WORK INSTRUCTION »
Only those lines in the data below from the line containing "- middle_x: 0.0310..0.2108" through the line containing "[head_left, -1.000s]", both included, should be restated word for word.
##### DATA FOR PROCESSING #####
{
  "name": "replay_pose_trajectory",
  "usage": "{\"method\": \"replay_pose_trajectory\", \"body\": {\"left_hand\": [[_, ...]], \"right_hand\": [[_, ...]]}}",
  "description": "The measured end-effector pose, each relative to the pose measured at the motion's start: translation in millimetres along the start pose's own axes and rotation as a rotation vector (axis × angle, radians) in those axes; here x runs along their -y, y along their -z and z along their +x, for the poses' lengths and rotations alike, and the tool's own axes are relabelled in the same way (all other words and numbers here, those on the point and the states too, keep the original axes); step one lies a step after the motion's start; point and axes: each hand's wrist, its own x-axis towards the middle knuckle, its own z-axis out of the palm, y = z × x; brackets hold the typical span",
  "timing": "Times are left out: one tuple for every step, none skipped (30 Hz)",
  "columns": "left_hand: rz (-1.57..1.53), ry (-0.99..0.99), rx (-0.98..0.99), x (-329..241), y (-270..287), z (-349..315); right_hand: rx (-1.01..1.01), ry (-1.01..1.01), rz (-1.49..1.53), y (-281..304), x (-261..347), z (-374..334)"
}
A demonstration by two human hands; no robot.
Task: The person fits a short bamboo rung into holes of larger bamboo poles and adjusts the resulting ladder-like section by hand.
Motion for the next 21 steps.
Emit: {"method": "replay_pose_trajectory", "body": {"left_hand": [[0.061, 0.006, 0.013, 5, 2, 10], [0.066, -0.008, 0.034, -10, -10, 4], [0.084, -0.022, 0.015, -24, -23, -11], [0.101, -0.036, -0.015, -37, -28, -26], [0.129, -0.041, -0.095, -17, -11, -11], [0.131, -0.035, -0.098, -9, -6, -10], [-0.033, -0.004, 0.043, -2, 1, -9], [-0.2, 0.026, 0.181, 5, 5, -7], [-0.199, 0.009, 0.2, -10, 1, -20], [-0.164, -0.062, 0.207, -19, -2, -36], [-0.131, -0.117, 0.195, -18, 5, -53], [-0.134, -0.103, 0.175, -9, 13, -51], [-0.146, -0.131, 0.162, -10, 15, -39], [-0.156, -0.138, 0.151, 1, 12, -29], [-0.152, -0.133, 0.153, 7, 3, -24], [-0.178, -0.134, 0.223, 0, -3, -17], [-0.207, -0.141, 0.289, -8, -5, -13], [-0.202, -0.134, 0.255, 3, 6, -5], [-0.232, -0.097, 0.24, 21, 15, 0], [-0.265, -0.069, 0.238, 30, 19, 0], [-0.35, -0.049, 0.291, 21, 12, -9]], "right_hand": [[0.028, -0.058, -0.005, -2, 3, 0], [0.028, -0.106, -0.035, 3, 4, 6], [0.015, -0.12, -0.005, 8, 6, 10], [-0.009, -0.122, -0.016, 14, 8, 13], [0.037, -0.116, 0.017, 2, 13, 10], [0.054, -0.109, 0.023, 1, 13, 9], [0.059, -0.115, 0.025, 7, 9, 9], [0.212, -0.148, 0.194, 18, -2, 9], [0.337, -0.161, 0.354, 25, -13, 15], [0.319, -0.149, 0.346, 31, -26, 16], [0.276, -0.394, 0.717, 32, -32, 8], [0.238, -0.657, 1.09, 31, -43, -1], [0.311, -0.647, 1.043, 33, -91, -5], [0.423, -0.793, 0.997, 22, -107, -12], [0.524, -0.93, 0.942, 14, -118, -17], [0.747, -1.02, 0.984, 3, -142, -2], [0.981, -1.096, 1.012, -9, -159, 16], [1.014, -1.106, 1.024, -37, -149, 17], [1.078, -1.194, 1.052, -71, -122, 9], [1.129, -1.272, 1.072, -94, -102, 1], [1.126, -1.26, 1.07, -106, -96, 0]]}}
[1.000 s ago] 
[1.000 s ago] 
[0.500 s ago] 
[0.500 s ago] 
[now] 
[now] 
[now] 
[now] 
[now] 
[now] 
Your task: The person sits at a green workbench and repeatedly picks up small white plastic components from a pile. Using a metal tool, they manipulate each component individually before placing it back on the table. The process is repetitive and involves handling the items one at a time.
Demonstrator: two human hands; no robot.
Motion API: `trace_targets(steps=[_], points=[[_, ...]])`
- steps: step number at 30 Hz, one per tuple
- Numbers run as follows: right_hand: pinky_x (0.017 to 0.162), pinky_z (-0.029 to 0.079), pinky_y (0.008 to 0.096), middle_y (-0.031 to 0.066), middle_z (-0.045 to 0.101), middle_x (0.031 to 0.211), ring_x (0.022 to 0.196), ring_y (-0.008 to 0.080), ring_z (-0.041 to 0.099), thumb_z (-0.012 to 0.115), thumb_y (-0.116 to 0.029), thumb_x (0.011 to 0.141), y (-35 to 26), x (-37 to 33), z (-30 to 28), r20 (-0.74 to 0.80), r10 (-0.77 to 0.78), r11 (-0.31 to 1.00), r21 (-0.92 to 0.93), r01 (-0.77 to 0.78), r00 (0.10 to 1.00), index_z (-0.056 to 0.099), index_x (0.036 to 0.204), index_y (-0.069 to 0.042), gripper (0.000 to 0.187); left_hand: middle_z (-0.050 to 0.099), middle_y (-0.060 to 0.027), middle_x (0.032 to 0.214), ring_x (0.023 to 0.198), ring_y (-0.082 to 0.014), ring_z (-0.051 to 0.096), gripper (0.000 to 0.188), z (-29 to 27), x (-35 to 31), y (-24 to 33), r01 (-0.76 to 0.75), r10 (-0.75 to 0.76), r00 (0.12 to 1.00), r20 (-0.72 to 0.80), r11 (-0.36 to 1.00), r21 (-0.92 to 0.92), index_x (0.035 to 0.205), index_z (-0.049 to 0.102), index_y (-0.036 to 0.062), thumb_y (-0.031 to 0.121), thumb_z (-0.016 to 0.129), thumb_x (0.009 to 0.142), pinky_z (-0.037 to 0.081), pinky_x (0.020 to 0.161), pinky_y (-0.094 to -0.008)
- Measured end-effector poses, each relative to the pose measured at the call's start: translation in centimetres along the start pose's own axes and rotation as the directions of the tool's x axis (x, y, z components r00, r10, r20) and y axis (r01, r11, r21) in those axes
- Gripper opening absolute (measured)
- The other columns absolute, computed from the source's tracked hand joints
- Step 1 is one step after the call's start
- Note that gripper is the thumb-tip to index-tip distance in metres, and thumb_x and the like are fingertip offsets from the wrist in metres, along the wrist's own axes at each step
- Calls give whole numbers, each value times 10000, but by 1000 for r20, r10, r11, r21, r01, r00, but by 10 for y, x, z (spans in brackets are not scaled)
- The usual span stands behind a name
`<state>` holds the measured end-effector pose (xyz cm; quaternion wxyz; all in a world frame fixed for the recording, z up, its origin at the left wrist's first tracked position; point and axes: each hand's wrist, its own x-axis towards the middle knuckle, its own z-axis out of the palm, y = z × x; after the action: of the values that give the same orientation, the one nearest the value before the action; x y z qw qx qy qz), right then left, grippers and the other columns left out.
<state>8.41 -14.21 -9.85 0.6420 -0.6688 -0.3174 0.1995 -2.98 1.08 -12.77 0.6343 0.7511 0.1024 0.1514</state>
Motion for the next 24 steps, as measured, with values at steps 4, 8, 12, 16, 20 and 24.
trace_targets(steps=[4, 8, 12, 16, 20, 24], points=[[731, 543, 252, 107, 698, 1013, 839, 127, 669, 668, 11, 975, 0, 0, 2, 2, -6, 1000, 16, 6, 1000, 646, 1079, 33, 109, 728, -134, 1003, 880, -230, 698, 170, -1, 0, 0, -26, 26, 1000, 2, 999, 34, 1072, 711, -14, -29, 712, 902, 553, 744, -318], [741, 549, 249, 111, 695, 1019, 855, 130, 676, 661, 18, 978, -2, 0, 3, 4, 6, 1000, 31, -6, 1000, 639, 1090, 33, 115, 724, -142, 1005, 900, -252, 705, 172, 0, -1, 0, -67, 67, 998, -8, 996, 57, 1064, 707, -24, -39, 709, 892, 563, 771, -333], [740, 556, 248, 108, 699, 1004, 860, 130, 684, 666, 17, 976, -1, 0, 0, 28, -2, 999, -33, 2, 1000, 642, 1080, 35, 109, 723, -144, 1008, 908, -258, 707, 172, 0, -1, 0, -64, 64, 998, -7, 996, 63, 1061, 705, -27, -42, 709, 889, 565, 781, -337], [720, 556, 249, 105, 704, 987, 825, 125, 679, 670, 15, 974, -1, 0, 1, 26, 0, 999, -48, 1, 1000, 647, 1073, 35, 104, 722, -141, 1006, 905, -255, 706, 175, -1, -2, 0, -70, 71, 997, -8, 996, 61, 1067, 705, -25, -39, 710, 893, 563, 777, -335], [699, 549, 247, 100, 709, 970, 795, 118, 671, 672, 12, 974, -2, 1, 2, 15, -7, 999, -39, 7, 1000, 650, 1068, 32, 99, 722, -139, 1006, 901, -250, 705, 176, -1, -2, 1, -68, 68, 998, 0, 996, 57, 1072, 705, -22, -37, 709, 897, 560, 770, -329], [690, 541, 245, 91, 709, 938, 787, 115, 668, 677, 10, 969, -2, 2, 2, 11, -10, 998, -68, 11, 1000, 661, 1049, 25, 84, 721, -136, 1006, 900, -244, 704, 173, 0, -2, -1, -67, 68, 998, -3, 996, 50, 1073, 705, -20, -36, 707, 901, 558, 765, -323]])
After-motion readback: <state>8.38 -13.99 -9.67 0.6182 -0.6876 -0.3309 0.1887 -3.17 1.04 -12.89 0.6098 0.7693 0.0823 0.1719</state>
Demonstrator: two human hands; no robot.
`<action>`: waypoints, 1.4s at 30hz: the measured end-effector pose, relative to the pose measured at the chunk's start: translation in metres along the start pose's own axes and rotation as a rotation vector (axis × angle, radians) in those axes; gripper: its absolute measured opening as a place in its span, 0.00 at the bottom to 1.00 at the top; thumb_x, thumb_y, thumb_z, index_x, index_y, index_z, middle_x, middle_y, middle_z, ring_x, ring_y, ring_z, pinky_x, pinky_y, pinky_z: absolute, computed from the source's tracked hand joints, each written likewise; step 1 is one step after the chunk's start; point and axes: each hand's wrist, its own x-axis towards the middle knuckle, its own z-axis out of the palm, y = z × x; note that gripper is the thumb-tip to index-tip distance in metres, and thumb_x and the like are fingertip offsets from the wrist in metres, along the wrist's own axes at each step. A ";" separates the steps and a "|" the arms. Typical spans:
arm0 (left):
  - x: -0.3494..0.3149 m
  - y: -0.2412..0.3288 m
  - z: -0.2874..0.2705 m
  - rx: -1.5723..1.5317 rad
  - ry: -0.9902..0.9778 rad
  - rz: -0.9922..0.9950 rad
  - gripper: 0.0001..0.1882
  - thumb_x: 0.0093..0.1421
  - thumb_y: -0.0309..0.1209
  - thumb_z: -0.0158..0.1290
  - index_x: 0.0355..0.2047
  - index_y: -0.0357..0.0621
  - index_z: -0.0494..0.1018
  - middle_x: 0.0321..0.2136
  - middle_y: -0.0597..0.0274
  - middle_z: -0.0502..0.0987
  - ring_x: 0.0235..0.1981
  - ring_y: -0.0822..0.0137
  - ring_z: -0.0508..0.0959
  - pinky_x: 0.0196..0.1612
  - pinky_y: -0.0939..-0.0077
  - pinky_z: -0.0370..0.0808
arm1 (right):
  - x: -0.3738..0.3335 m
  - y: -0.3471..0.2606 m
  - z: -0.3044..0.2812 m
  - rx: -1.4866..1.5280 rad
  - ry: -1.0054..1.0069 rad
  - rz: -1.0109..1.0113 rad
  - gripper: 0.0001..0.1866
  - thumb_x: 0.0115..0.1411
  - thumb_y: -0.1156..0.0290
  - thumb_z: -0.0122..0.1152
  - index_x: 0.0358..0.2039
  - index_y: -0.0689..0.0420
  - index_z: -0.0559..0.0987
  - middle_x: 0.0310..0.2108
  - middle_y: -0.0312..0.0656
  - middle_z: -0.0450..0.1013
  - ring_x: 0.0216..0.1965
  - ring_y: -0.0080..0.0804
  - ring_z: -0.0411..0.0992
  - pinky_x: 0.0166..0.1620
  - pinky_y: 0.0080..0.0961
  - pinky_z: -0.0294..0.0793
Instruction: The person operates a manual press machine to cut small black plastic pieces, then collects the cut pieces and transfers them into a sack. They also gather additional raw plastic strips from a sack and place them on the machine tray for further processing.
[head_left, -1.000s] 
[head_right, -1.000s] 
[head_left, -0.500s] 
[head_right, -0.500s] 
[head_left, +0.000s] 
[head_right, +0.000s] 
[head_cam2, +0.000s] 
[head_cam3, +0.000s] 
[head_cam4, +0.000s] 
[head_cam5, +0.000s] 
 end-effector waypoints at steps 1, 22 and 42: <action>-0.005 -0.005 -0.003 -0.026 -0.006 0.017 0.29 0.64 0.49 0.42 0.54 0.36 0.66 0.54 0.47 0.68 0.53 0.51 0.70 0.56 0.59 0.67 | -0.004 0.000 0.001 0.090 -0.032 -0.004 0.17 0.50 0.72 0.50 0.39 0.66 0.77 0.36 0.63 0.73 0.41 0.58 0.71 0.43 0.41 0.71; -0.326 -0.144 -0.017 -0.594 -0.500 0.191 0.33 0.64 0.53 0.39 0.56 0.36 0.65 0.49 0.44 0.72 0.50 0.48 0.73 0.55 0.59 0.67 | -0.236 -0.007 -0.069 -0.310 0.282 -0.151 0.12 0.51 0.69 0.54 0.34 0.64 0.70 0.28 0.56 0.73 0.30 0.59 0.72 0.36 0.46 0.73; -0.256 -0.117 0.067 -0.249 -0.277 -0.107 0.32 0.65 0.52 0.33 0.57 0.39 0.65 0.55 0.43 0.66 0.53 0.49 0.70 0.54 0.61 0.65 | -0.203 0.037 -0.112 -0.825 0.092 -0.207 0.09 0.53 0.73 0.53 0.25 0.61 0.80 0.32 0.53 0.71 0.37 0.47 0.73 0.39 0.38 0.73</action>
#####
SOLUTION BELOW »
  - middle_x: 0.0310..0.2108
  - middle_y: -0.0312..0.0656
  - middle_z: -0.0450..0.1013
  - ring_x: 0.0216..0.1965
  - ring_y: -0.0080..0.0804
  - ring_z: -0.0411..0.0992
  - pinky_x: 0.0166..0.1620
  - pinky_y: 0.0080..0.0961
  - pinky_z: -0.0294..0.0793
Instruction: The person operates a manual press machine to cut small black plastic pieces, then collects the cut pieces and transfers them into a sack. They also gather additional raw plastic strips from a sack and place them on the machine tray for further processing.
[head_left, -1.000s] 

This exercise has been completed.